Hugh's News & Views (Chapter 2)
The books of the Bible were not originally divided into chapters and verses. Instead, each book was one undivided document. Stephen Langton, Catholic Archbishop of Canterbury, is credited with first dividing the Bible books into chapters in about A.D. 1227. The dividing of the chapters into verses was a later development in the 1500s.
We can be grateful for the chapter and verse divisions of the Bible books for such facilitates the citing of particular parts of a biblical document. Imagine how difficult it would be if one wanted to cite something out of Isaiah 40 and the best he could do was to say, “Go over about two-thirds into the book of Isaiah and look for this statement.” Or one wanted to call attention to the eighth chapter of Romans and the best he could do was to say, “Go to about the middle of Paul’s letter to the Romans.” Thus, the chapter and verse divisions are a tremendous aid to Bible study.
It is interesting to note that, as it turns out, several interesting details about the church are provided in Chapter 2 of various Bible books. Consider the following.

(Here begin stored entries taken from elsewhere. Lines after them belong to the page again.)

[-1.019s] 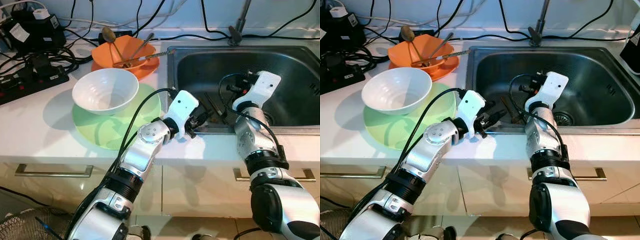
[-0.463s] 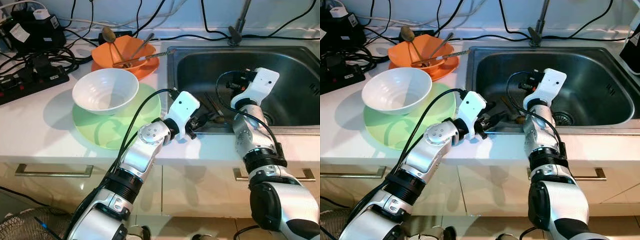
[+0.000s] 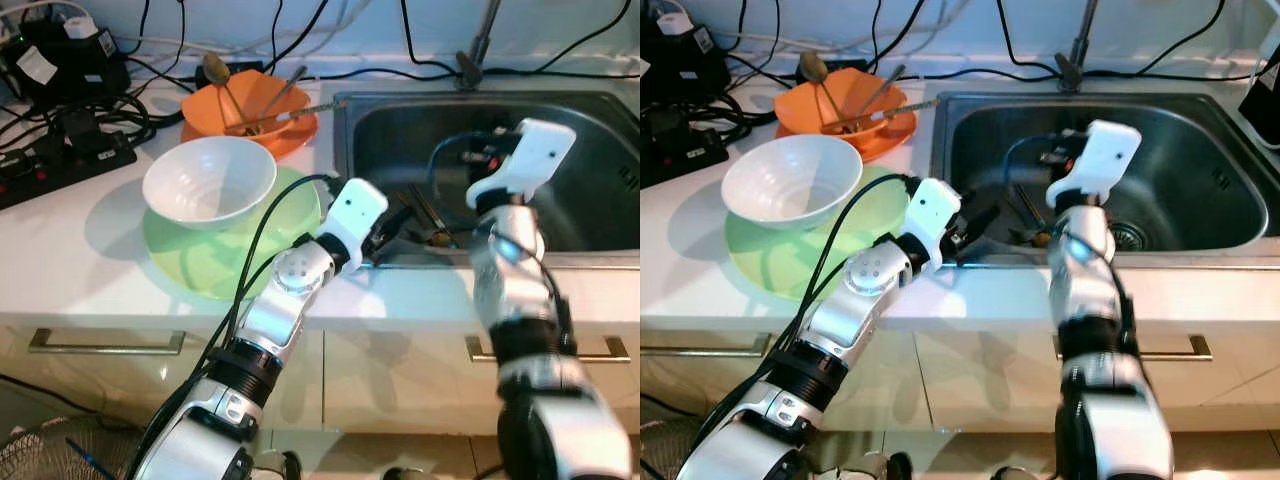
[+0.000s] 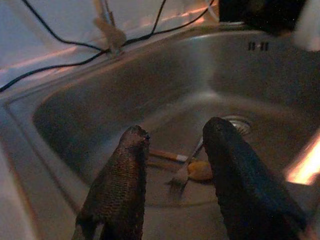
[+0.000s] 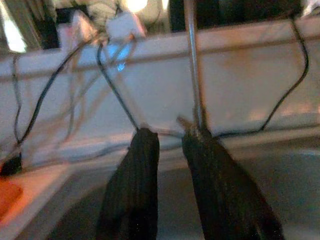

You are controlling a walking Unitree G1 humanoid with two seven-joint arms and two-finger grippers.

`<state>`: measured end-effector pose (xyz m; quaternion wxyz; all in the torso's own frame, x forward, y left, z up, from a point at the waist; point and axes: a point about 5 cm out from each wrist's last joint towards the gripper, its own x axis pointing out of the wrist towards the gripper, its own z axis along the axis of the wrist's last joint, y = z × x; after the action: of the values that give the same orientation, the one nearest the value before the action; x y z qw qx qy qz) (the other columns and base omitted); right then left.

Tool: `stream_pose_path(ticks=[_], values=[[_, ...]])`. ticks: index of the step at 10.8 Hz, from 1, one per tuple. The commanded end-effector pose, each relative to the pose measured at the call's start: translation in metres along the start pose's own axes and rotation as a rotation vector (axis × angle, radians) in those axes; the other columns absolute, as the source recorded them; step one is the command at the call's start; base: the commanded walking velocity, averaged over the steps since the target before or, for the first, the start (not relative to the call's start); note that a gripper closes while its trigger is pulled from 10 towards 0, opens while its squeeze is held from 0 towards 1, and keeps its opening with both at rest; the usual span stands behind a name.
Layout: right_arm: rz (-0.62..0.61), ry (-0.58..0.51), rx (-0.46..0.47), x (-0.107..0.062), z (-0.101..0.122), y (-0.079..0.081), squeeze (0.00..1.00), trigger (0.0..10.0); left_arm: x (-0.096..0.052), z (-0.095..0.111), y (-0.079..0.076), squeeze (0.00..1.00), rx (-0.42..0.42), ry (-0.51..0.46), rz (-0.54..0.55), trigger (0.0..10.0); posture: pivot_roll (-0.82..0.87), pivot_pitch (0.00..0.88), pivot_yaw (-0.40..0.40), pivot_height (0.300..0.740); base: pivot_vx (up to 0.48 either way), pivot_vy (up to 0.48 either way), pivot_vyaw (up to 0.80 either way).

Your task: Kitchen organization

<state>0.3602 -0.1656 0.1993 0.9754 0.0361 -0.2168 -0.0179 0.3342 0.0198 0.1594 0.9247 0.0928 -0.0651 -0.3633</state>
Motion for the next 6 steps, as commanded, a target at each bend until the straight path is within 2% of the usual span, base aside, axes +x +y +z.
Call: stream_pose_path(ticks=[1,3,4,6], values=[[0.028,-0.023,-0.013,-0.007,0.006,0.006,0.00,10.0,-0.003,-0.002,0.007,0.00,0.002,-0.009,0.051,10.0,0.01,0.050,0.041,0.740,0.000,0.000,0.00],[0.033,0.007,-0.008,-0.029,-0.001,0.006,0.00,10.0,-0.005,0.001,0.011,0.00,-0.004,-0.050,0.089,10.0,0.00,0.045,0.039,0.740,0.000,0.000,0.00],[0.056,0.022,0.007,-0.040,-0.004,0.011,0.00,10.0,-0.005,0.001,0.010,0.00,-0.002,-0.055,0.092,10.0,0.00,0.038,0.037,0.740,0.000,0.000,0.00],[0.071,0.062,0.012,-0.053,-0.009,0.017,0.00,10.0,-0.006,0.000,0.009,0.00,0.003,-0.060,0.092,10.0,0.00,0.033,0.038,0.740,0.000,0.000,0.00]])
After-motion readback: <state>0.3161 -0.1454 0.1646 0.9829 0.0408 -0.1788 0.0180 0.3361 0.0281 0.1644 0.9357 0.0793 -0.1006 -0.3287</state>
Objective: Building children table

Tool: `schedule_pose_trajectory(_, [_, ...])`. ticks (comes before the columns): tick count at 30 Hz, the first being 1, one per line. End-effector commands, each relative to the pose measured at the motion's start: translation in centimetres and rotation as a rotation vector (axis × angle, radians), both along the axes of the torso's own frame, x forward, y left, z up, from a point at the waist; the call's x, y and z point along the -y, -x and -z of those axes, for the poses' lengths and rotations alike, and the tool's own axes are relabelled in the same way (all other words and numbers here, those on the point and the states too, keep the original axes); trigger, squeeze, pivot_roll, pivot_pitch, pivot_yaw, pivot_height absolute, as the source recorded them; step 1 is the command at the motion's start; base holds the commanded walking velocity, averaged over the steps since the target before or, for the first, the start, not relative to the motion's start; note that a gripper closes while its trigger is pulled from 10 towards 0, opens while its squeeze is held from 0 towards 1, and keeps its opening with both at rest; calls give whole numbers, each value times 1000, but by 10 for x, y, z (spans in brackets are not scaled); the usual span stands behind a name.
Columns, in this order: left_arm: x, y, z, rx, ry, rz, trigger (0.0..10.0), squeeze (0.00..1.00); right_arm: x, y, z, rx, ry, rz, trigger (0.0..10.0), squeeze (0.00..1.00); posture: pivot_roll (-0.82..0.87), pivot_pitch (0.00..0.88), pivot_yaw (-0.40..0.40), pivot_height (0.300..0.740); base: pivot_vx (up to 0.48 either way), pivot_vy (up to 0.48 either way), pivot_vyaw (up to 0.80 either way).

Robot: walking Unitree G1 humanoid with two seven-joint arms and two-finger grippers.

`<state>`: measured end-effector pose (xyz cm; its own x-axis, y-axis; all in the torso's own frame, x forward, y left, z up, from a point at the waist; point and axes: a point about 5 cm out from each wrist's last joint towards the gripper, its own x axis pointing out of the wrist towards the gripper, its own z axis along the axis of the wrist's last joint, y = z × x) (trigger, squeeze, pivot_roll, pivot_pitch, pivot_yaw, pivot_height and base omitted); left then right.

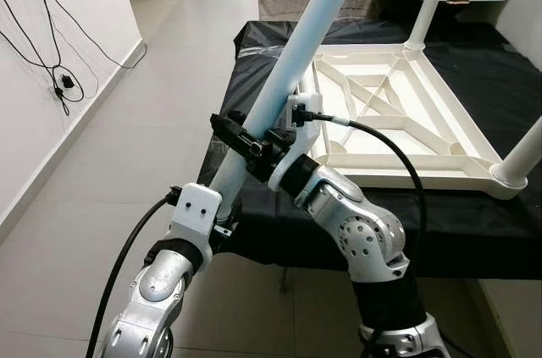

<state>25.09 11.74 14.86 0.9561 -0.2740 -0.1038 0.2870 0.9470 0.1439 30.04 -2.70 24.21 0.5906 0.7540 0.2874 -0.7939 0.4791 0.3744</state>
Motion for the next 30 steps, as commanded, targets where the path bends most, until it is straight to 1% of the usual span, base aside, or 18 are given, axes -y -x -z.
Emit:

ISAIAH 2: “Now it shall come to pass in the latter (last, KJV) days that the mountain of the Lord’s house shall be established on the top of the mountains, and shall be exalted above the hills, and all nations shall flow to it. Many people shall go and say, ‘Come, and let us go up to the mountain of the Lord, to the house of the God of Jacob, He will teach us of His ways, and we will walk in His paths.’ For out of Zion shall go forth the law, and the word of the Lord from Jerusalem” (verses 2-3, NKJV). In the New Testament, the apostle Paul identified the Lord’s house as “the church of the living God” (I Timothy 3:15). Thus, the church was to be established in Jerusalem (see Luke 24:46-47; Acts 1:8; 2:1-4). It was to be established in “the last days,” the era in which God speaks to all mankind through His Son (Hebrews 1:1-4), and all nations (people of all nationalities and ethnic origins) would be members of it (Matthew 28:18-20; Mark 16:15-16).
DANIEL 2: “And in the days of these kings the God of heaven will set up a kingdom which shall never be destroyed; and the kingdom shall not be left to other people; it shall break in pieces and consume all these kingdoms, and it shall stand forever” (verse 44). The kingdom that God would set up and which would never be destroyed was the church that Christ built and against which the gates of hades would not prevail (Matthew 16:18-19). To be saved from sin and added to the church (Acts 2:47) is the same as being delivered from the power of darkness and translated into the kingdom of the Son of God’s love (Colossians 1:13). This spiritual kingdom was to be set up in the days of the kings of the fourth world empire which king Nebuchadnezzar of Babylon saw in his vision, i.e., the rulers of the Roman Empire (Daniel 2:31-43). Christ was born, lived, and died during the era of the Roman emperors and His church was established in the days of those kings. The church is that “kingdom which cannot be shaken” (Hebrews 12:28).
JOEL 2: “And it shall come to pass afterward that I will pour out My Spirit on all flesh; your sons and your daughters shall prophesy, your old men shall dream dreams, your young men shall see visions; and also on My menservants I will pour out My Spirit in those days” (verses 28-29). The apostle Peter quoted these very words on the day the church was established and by inspiration declared that they were fulfilled on that occasion (Acts 2:14-21).
ACTS 2: The last days of Isaiah 2 and the last days of Joel 2 merge in Acts 2 and find their fulfillment in the events of the first day of Pentecost following the resurrection of Christ. The occurrences of that day unfolded in the city of Jerusalem where the Lord’s house (church) was to be established, and on that memorable occasion, in fulfillment of Isaiah’s prophecy, the word of the Lord (the gospel) began to go forth from Jerusalem. The church of Christ was established on that day, “and the Lord added to the church daily those who were being saved” (Acts 2:47). Everything in the Bible pertaining to the church before Acts 2 pointed forward to that chapter, and everything in the Bible pertaining to the church after Acts 2 pointed back to that chapter. Peter called it “the beginning” (Acts 11:15). Indeed, Acts 2 is the “hub” of the Bible!
EPHESIANS 2: “Now, therefore, you are no longer strangers and foreigners, but fellow citizens with the saints and members of the household of God, having been built on the foundation of the apostles and prophets, Jesus Christ Himself being the chief cornerstone, in whom the whole building, being joined together, grows into a holy temple in the Lord, in whom you also are being built together for a habitation of God in the Spirit” (verses 19-22). The “middle wall of division” between Jews and Gentiles was removed by the death of Christ so “that He might reconcile them both to God in one body through the cross, thereby putting to death the enmity” (verses 14-16). The “one body” in which reconciliation to God is effected is the church (Ephesians 1:22-23), purposed by God from eternity, foretold by the prophets, and established by Christ.
How beautiful the church! How significant the above Chapters 2’s!